Personal information
- Full name: Harold Louis Lambert
- Date of birth: 16 May 1922
- Place of birth: Essendon, Victoria
- Date of death: 22 May 2021 (aged 99)
- Original team(s): La Mascotte, Melbourne
- Height: 175 cm (5 ft 9 in)
- Weight: 76 kg (168 lb)

Playing career^{1}
- Years: Club / Games (Goals)
- 1940–41, 1946–51: Essendon / 99 (2)
- ^{1} Playing statistics correct to the end of 1951.

Career highlights
- Essendon Premiership 1946, 1949, 1950;

= Harold Lambert (footballer) =

Australian rules footballer (1922–2021)

Harold Louis Lambert (16 May 1922 – 22 May 2021) was an Australian rules footballer for Essendon in the Victorian Football League (VFL).

Lambert made his debut in 1940, winning the best first year junior player award for the season.

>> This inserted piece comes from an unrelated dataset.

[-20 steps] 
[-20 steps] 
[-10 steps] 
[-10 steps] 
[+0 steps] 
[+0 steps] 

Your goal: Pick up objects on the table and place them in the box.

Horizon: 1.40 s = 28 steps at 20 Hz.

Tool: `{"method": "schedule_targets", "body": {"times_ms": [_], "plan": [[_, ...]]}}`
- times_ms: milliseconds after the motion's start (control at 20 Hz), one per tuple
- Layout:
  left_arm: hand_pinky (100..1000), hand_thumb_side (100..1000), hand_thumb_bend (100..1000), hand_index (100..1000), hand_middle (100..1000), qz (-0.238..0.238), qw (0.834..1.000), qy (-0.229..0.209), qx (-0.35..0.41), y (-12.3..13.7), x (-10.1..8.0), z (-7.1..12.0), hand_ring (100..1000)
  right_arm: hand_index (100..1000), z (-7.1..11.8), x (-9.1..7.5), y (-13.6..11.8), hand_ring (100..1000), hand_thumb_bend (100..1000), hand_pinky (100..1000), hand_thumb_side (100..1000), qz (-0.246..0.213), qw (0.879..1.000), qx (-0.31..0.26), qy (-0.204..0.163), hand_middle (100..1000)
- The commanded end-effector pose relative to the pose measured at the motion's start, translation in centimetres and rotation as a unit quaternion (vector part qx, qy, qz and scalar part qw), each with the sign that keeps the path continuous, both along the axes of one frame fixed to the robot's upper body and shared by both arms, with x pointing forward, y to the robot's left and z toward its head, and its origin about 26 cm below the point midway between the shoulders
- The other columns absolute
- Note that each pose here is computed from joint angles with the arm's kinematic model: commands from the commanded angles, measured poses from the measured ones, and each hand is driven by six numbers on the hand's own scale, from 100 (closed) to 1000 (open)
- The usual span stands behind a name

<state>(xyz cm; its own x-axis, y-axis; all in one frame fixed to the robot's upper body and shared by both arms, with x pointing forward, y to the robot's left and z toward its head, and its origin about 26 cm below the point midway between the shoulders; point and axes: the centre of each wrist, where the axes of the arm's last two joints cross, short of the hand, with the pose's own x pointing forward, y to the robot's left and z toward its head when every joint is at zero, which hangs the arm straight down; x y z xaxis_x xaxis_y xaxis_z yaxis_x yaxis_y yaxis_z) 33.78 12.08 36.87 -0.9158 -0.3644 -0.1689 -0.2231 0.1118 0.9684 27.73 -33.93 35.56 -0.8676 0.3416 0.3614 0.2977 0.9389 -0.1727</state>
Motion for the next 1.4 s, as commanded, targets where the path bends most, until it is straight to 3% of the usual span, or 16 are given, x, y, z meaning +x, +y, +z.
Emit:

He missed four years of football from 1942 to 1945 when he was serving in the Australian Army in Papua New Guinea and the Pacific during World War II. A half-back flanker, he played in three Essendon premierships upon his return, in 1946, 1949 and 1950.

His older brother Chris Lambert also played for Essendon.

== Recognition ==
In 2002, an Essendon panel ranked him at 25 in their Champions of Essendon list of the 25 greatest players ever to have played for Essendon. He was also named in Essendon's Team of the Century. After the death of Jack Jones on 24 March 2020, Lambert was the last surviving member of Essendon's 1946 and 1949 premiership teams.